Resposta ao artigo: “Nos bastidores de 2010: o que vem por aí” – Esclarecendo sobre o PT
Cara Luciana,
Todos que são do PT sabem que nossa posição política sobre as eleições de 2010 não é um consenso dentro do partido, há os que defendam aliança com os partidos da base do governo Waldez e os que defendam a reconstrução do campo democrático popular.
Temos clareza, e quem leu meu ultimo artigo: “O papel da esquerda e uma Frente Popular para 2010”, sabe que sou um dos grandes defensores da unidade da esquerda amapaense, mesmo sabendo que temos posições diametralmente antagônicas com partidos considerados mais radicais (PSTU e PSOL), o que não impede de nós dialogarmos e construirmos um debate fraterno, nos moldes da tradição socialista.
Não iremos concordar com qualquer tipo de especulação, mesmo sabendo que há algumas posições públicas de dirigentes e mandatários sobre a tática eleitoral de 2010, mas até o ano que vem muita coisa pode mudar dentro do PT e na conjuntura estadual.
Não temos nenhuma posição política sobre um eventual apoio à Pedro Paulo em 2010, isso não é consenso no PT, e também não temos nenhuma posição sobre um futura aliança com o PSB. Também não descartaremos a possibilidade de termos candidatura própria ao senado e ao governo em 2010, colocando como prioridade a reeleição de nossos parlamentares, ampliando nossa bancada.
Sabemos que as divergências internas, muitas vezes deixam transparecer que nós do PT estamos rachados, ao contrário do que muitos pensam, estamos unidos na diversidade. e fortalecidos para as batalhas vindouras. Temos como tarefa central continuar governando esse país, colocando como objetivo principal eleger a companheira Dilma Roussef para sucessão de Lula.
Sabemos que há setores da esquerda, já conhecidos como sectários, que torcem para que o PT seja derrotado, o que não irá ocorrer, pois o povo confia no PT, acredita em nosso projeto político, fato reconhecido nas urnas, quando reelegemos Lula (2006) e reelegemos os companheiros Nogueira e Francimar em Serra do Navio (2008), além de eleger Valdo em Ferreira Gomes. Isso também se reflete nos índices de aprovação do governo Lula e na preferência do eleitorado brasileiro pelo PT, que o tem como o partido preferencial na política brasileira.

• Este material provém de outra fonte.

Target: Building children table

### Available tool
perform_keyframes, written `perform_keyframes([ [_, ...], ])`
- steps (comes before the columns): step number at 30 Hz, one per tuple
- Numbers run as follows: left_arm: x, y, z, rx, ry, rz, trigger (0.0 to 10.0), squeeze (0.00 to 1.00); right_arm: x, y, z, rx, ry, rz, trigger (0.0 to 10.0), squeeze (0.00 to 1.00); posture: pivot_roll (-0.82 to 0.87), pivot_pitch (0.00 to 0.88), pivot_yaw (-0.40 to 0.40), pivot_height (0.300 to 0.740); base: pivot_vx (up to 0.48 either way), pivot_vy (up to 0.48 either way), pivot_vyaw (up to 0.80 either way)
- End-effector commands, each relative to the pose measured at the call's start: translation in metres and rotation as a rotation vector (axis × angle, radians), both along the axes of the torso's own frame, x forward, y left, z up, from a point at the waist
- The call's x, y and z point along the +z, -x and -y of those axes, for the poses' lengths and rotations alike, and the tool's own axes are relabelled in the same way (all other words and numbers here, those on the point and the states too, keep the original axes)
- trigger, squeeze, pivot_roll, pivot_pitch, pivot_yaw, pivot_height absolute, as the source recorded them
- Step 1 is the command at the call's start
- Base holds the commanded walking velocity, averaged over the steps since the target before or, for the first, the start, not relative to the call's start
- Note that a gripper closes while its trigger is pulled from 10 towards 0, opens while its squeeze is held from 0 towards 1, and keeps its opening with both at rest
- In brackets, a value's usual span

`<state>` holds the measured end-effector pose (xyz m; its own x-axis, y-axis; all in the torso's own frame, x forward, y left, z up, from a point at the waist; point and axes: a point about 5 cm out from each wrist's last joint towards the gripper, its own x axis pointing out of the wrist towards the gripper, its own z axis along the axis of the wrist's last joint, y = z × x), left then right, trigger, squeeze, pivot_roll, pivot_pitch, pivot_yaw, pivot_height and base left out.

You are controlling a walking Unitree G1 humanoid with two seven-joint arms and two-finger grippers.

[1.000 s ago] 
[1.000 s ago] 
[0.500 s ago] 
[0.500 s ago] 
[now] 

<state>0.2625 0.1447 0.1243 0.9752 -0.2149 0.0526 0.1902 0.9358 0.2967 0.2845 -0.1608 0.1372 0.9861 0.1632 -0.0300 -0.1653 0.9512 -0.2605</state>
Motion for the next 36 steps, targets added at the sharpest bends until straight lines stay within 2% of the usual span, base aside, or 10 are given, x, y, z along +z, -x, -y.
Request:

O companheiro Kelson Rocha já deixou claro de como se dará o processo de definição da nossa tática eleitoral para 2010. Nossas posições são convergentes.
Há muitas divergências dentro do partido, o que é salutar, pois as unanimidades são burrices, que podem beirar o autoritarismo de esquerda e a personalização de alguns partidos de esquerda. No entanto, não deixaremos que alguns setores da mídia, tentem nos desqualificar, pois nem ao menos, conhecem como funciona o nosso partido.
Heverson Castro – membro do Diretório Municipal do PT e do Coletivo Estadual de Combate ao Racismo do PT-AP.